- **Problem to solve**
If a line in the entries contains the string "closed", include that line in your answer.

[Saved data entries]

++++++++++

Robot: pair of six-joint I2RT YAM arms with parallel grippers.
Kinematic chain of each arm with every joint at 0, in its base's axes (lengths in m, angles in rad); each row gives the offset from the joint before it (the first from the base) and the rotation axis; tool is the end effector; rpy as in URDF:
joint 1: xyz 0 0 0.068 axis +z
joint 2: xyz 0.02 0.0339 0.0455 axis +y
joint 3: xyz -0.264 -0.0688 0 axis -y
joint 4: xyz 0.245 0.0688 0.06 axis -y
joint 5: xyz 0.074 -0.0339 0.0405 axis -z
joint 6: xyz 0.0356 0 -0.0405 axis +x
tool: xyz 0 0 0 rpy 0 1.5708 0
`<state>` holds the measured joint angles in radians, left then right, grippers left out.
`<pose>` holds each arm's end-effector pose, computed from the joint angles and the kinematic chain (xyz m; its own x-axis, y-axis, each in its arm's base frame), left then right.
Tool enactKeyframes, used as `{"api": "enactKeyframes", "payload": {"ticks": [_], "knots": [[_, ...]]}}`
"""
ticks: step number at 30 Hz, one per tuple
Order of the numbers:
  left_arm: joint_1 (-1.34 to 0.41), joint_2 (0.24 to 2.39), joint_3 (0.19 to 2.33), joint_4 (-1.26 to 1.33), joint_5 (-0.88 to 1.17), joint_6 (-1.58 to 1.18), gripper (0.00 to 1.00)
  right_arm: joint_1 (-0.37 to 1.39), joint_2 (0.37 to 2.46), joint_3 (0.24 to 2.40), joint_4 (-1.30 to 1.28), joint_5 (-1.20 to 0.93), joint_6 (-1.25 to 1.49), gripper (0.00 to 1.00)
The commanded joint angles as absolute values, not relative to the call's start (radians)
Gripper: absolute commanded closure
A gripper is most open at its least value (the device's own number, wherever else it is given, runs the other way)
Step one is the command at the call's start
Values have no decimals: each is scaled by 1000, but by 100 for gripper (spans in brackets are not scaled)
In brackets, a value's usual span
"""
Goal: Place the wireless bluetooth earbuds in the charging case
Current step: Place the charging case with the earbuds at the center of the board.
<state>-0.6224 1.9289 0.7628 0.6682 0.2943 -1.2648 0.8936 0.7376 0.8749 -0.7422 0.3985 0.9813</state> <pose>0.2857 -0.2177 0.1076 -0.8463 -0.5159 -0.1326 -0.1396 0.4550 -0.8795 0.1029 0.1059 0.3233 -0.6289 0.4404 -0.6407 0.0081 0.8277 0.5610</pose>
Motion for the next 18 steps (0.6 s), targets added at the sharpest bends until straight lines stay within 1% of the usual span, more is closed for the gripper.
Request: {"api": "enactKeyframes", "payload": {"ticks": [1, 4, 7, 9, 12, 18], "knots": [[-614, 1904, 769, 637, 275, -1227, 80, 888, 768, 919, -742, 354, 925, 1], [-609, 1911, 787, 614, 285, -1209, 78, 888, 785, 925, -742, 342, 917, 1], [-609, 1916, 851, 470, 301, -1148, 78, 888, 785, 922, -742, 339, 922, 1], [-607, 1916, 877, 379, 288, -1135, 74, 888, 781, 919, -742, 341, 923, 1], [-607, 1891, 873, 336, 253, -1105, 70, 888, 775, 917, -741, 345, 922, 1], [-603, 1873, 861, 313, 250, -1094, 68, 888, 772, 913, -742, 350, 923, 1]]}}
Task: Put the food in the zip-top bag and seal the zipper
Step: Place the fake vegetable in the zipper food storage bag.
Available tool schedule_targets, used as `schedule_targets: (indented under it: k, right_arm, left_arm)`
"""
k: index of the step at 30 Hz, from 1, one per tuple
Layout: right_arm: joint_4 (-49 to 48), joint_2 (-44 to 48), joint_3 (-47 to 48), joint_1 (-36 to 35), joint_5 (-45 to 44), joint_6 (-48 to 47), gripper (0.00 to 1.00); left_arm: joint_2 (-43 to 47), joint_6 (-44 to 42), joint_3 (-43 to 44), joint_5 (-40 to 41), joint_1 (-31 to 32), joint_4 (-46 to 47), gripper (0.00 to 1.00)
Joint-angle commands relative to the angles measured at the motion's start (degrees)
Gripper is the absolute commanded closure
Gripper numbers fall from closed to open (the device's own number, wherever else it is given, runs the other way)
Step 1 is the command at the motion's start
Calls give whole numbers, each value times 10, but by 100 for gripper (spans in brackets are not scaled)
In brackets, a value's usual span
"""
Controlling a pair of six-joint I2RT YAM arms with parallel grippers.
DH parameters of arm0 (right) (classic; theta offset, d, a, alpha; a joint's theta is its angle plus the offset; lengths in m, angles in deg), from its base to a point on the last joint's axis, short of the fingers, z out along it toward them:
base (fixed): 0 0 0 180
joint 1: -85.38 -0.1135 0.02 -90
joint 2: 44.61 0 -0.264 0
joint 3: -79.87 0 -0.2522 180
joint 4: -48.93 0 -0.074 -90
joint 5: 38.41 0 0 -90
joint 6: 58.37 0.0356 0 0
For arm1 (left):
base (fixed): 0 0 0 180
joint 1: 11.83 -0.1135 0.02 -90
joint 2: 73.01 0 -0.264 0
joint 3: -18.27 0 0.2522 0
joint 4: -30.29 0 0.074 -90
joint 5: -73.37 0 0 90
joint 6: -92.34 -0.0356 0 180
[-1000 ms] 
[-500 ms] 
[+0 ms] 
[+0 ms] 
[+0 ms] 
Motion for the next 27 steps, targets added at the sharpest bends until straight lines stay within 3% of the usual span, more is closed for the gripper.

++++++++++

- **Exercise result**
Motion for the next 18 steps (0.6 s), targets added at the sharpest bends until straight lines stay within 1% of the usual span, more is closed for the gripper.
Gripper numbers fall from closed to open (the device's own number, wherever else it is given, runs the other way)
Motion for the next 27 steps, targets added at the sharpest bends until straight lines stay within 3% of the usual span, more is closed for the gripper.

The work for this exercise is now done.